[[ Information, beginning ]]
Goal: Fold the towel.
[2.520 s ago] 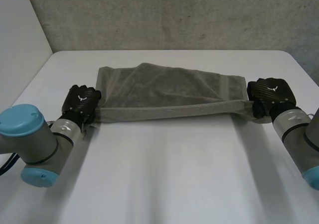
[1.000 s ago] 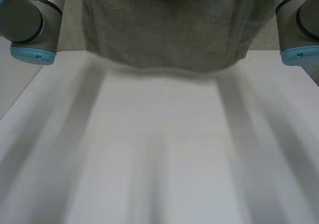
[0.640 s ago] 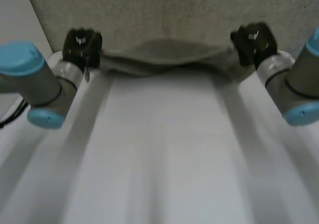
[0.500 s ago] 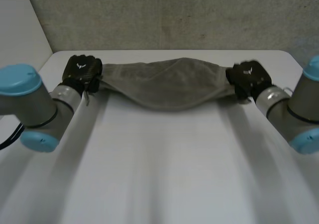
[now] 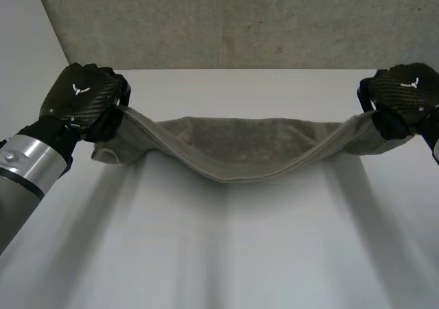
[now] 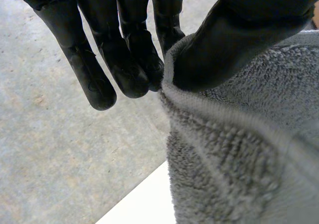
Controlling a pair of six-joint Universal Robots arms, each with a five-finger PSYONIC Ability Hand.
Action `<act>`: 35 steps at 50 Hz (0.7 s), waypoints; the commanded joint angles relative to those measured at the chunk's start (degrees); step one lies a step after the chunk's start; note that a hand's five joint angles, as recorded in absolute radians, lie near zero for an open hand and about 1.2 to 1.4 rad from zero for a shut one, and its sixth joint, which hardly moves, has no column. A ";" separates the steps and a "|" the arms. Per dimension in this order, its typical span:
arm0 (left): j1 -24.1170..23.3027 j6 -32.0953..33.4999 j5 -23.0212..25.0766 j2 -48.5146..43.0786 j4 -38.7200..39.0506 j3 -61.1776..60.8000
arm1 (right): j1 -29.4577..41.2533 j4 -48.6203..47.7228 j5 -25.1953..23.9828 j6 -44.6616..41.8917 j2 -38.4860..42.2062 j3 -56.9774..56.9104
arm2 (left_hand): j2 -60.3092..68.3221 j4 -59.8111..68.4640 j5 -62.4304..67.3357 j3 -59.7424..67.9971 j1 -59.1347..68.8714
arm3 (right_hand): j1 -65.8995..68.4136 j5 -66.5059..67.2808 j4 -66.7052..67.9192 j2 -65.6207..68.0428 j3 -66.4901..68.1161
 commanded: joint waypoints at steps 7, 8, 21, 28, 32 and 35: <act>-0.24 5.21 -0.02 -19.69 -0.03 13.47 | 1.24 4.20 0.58 -0.96 22.57 -19.00 | 2.59 2.18 2.97 2.92 4.65 | 3.13 3.09 3.75 4.80 4.07; -0.24 5.23 -0.02 -19.72 -0.03 13.50 | 1.85 5.33 0.84 -1.66 26.31 -22.31 | 2.59 2.18 2.97 2.92 4.65 | 3.13 3.09 3.75 4.80 4.07; -0.77 13.40 -0.20 -44.49 -6.18 37.65 | 5.90 7.27 10.16 -7.29 44.10 -42.03 | 2.59 2.18 2.97 2.92 4.65 | 3.13 3.09 3.75 4.80 4.07; -0.85 13.40 -0.20 -50.74 -6.45 44.95 | 7.57 3.15 10.87 -7.47 48.40 -45.89 | 2.59 2.18 2.97 2.92 4.65 | 3.13 3.09 3.75 4.80 4.07; -0.94 13.40 -0.29 -53.73 -6.18 47.85 | 7.57 1.91 11.22 -7.38 50.34 -47.75 | 2.59 2.18 2.97 2.92 4.65 | 3.13 3.09 3.75 4.80 4.07; -0.94 13.40 -0.29 -54.61 -6.10 48.74 | 7.66 1.56 11.92 -7.38 52.44 -50.11 | 2.59 2.18 2.97 2.92 4.65 | 3.13 3.09 3.75 4.80 4.07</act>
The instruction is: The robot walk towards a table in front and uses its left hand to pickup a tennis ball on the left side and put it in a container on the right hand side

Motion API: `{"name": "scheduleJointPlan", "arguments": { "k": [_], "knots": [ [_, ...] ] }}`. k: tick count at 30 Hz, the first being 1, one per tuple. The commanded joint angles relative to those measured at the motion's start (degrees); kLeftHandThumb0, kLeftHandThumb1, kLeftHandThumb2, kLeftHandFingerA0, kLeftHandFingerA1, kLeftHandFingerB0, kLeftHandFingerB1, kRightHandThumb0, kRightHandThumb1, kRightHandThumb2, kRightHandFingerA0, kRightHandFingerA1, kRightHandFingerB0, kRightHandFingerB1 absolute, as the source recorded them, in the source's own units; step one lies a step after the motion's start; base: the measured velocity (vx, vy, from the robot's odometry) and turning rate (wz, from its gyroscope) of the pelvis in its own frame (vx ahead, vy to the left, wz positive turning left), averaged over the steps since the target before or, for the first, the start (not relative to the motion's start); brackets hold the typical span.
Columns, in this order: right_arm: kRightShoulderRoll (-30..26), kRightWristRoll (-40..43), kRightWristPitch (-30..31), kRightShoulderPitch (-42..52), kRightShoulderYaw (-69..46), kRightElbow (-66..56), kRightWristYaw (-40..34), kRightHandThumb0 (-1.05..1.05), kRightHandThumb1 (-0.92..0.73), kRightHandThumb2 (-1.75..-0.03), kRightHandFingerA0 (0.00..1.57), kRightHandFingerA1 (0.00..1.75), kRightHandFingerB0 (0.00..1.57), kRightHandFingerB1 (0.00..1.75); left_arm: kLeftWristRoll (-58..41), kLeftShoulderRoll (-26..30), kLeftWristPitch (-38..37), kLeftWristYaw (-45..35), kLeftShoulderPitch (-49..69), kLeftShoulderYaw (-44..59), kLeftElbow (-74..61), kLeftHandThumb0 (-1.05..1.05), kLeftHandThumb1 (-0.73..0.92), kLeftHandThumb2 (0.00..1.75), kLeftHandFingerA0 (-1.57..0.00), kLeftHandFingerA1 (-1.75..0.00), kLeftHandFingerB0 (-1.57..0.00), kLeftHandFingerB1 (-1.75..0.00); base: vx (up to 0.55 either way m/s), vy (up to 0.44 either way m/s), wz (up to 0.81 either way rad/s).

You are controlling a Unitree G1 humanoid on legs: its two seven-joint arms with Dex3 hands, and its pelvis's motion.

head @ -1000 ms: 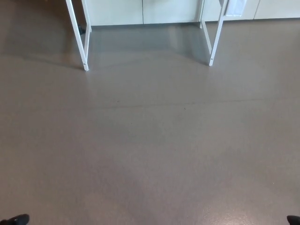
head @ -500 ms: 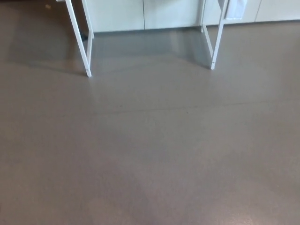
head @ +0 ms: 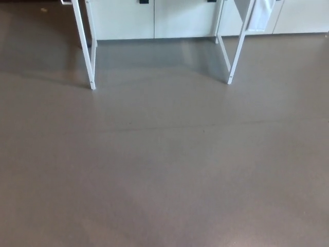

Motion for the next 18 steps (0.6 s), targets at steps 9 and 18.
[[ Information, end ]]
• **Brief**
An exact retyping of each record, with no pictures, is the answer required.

• **Your solution**
Goal: Fold the towel.
[2.520 s ago] 
[1.000 s ago] 
[0.640 s ago] 
[0.500 s ago] 
[now] 
[now] 
Controlling a pair of six-joint Universal Robots arms, each with a five-finger PSYONIC Ability Hand.
Action `<act>`: 35 steps at 50 Hz (0.7 s), waypoints; the commanded joint angles relative to those measured at the chunk's start (degrees); step one lies a step after the chunk's start; note that a hand's five joint angles, as recorded in absolute radians, lie near zero for an open hand and about 1.2 to 1.4 rad from zero for a shut one, and its sixth joint, which hardly moves, has no column. A ";" separates the steps and a "|" the arms. Per dimension in this order, its typical span:
arm0 (left): j1 -24.1170..23.3027 j6 -32.0953..33.4999 j5 -23.0212..25.0766 j2 -48.5146..43.0786 j4 -38.7200..39.0506 j3 -61.1776..60.8000
arm1 (right): j1 -29.4577..41.2533 j4 -48.6203..47.7228 j5 -25.1953..23.9828 j6 -44.6616..41.8917 j2 -38.4860..42.2062 j3 -56.9774..56.9104
arm2 (left_hand): j2 -60.3092..68.3221 j4 -59.8111..68.4640 j5 -62.4304..67.3357 j3 -59.7424..67.9971 j1 -59.1347..68.8714
arm3 (right_hand): j1 -65.8995..68.4136 j5 -66.5059..67.2808 j4 -66.7052..67.9192 j2 -65.6207..68.0428 j3 -66.4901..68.1161
 commanded: joint waypoints at steps 7, 8, 21, 28, 32 and 35: <act>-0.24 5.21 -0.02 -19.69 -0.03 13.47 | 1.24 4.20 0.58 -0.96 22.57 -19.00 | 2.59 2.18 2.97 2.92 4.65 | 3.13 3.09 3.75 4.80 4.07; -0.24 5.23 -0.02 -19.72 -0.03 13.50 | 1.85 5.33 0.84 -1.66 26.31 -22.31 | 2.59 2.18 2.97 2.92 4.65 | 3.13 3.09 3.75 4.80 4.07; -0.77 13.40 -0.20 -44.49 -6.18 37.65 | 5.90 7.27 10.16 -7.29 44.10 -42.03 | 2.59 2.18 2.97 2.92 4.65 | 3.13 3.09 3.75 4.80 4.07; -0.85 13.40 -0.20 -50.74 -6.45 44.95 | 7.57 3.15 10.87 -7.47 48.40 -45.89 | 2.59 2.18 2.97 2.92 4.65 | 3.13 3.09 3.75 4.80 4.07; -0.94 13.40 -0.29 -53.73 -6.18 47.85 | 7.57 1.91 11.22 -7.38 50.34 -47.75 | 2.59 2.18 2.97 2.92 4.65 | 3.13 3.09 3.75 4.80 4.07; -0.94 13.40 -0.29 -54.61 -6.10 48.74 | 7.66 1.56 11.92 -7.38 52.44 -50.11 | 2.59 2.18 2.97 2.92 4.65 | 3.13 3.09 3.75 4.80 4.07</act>
The instruction is: The robot walk towards a table in front and uses its left hand to pickup a tennis ball on the left side and put it in a container on the right hand side

Motion API: `{"name": "scheduleJointPlan", "arguments": { "k": [_], "knots": [ [_, ...] ] }}`. k: tick count at 30 Hz, the first being 1, one per tuple. The commanded joint angles relative to those measured at the motion's start (degrees); kLeftHandThumb0, kLeftHandThumb1, kLeftHandThumb2, kLeftHandFingerA0, kLeftHandFingerA1, kLeftHandFingerB0, kLeftHandFingerB1, kRightHandThumb0, kRightHandThumb1, kRightHandThumb2, kRightHandFingerA0, kRightHandFingerA1, kRightHandFingerB0, kRightHandFingerB1 absolute, as the source recorded them, in the source's own units; step one lies a step after the motion's start; base: the measured velocity (vx, vy, from the robot's odometry) and turning rate (wz, from its gyroscope) of the pelvis in its own frame (vx ahead, vy to the left, wz positive turning left), averaged over the steps since the target before or, for the first, the start (not relative to the motion's start); brackets hold the typical span.
Columns, in this order: right_arm: kRightShoulderRoll (-30..26), kRightWristRoll (-40..43), kRightWristPitch (-30..31), kRightShoulderPitch (-42..52), kRightShoulderYaw (-69..46), kRightElbow (-66..56), kRightWristYaw (-40..34), kRightHandThumb0 (-1.05..1.05), kRightHandThumb1 (-0.92..0.73), kRightHandThumb2 (-1.75..-0.03), kRightHandFingerA0 (0.00..1.57), kRightHandFingerA1 (0.00..1.75), kRightHandFingerB0 (0.00..1.57), kRightHandFingerB1 (0.00..1.75); left_arm: kLeftWristRoll (-58..41), kLeftShoulderRoll (-26..30), kLeftWristPitch (-38..37), kLeftWristYaw (-45..35), kLeftShoulderPitch (-49..69), kLeftShoulderYaw (-44..59), kLeftElbow (-74..61), kLeftHandThumb0 (-1.05..1.05), kLeftHandThumb1 (-0.73..0.92), kLeftHandThumb2 (0.00..1.75), kLeftHandFingerA0 (-1.57..0.00), kLeftHandFingerA1 (-1.75..0.00), kLeftHandFingerB0 (-1.57..0.00), kLeftHandFingerB1 (-1.75..0.00); base: vx (up to 0.55 either way m/s), vy (up to 0.44 either way m/s), wz (up to 0.81 either way rad/s).

You are controlling a Unitree G1 humanoid on legs: its two seven-joint arms with Dex3 hands, and its pelvis's motion.

head @ -1000 ms: 
head @ -500 ms: 
head @ +0 ms: 

Motion for the next 18 steps (0.6 s), targets at steps 9 and 18.

No further work remains in this exercise.